In 1999, Robb Kendrick and his wife, Jeannie Ralston, pioneered the way for a new agricultural industry in the area. Kendrick, a National Geographic photographer, while shooting a story for the magazine in Provence, France, noticed that the hilly terrain and the scorching hot summers there were similar to that found at his land near Blanco in the Texas Hill Country.
In 1999, the Kendricks planted 2,000 plants, paving the way for the current Blanco lavender growers, many of who were inspired by seminars conducted by the Kendricks.

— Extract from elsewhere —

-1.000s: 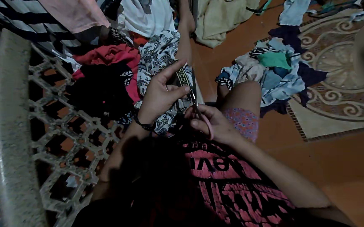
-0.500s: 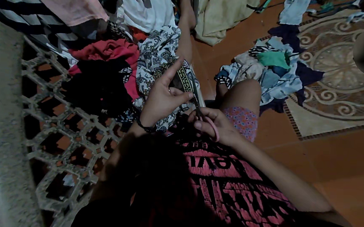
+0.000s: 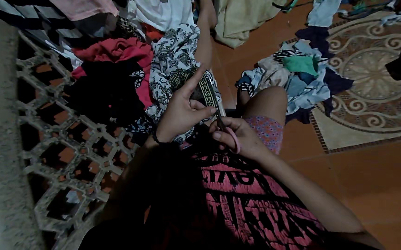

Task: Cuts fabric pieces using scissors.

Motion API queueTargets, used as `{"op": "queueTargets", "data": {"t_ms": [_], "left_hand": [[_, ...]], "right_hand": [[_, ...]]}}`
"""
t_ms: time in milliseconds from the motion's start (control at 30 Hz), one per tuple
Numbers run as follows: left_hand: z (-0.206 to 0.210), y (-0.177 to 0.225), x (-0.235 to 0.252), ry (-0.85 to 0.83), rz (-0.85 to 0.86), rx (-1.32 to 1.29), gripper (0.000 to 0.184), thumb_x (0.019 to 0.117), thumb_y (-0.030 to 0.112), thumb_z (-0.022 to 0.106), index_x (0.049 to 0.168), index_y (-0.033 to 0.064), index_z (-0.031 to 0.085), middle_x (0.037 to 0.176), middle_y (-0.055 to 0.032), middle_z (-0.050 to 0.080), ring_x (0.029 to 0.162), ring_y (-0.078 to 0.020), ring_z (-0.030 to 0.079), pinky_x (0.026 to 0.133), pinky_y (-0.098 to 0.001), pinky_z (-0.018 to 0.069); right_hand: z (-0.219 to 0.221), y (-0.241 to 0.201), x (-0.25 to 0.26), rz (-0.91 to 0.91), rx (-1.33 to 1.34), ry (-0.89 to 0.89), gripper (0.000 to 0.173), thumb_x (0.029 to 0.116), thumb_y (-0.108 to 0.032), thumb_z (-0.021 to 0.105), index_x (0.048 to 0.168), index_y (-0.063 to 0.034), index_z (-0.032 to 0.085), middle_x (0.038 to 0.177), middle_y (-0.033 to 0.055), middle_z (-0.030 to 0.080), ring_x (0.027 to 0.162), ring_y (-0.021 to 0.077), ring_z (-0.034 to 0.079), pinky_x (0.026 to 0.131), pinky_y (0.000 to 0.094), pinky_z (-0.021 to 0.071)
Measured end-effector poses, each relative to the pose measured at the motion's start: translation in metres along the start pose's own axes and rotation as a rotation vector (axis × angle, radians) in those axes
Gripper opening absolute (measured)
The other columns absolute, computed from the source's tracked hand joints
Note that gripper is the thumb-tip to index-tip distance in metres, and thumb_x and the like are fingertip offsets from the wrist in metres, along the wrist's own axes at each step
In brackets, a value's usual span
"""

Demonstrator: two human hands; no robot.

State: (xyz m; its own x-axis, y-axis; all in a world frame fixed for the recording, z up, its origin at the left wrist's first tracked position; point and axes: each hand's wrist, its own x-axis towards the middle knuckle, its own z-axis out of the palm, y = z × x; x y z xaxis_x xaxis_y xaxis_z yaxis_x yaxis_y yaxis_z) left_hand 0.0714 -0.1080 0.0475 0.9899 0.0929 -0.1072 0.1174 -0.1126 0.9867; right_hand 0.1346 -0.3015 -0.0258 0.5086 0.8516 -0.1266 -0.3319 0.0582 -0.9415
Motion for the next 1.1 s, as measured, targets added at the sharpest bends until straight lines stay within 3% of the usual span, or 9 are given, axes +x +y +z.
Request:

The Blanco Lavender Growers Association has remained a united group, building upon the experiences of the Kendricks. These pioneers have endured periods of non-stop rain and periods of non-existent rain, each time more committed to this new agricultural crop. They readily share each new experience with each other and with guests to the Texas Hill Country who share their love of lavender. They organize the Lavender Festival each year, usually the first week of June.
Texas Lavender Fields
Lavender Ridge Farms
Lavender Ridge Farms is located 8 miles east of Gainesville, Texas. Originally a strawberry & melon farm in the 1920s & 1930s, Lavender Ridge Farms opened in 2006 as a lavender, cut-flower, and herb farm. The land here has been in the family for over 150 years and will be home sweet home for many years to come. Apart from the lavender they also have a variety of perennials and lots of birds and hummingbirds visiting. They have cooking classes (with lavender of course) and a café. The lavender farm is near Dallas and is a perfect place for a day trip to have a picnic or to take a family picture!
Prayer Lavender Garden
Here is another lavender farm near Dallas, located in Rockwall, Texas. Prayer Lavender Garden is a small, family owned and operated Lavender farm which was established in 2016 after being awarded the Young Farmers Grant from the Texas Department of Agriculture. The owners opened the public in June 2018. They over 2000 Lavender plants on their 3-acre farm, along with a variety of herbs, an apiary, an outdoor children’s play area and miniature farm animals. They have a little barn filled with handcrafted Lavender bath/body and culinary products, including freshly roasted coffee, assorted tea blends, and ice cream. They are open Fridays through Sunday and 4th Fridays of the summer months you can enjoy complimentary Lavender Prosecco Punch with your breakfast or lunch while shopping for some lavender products.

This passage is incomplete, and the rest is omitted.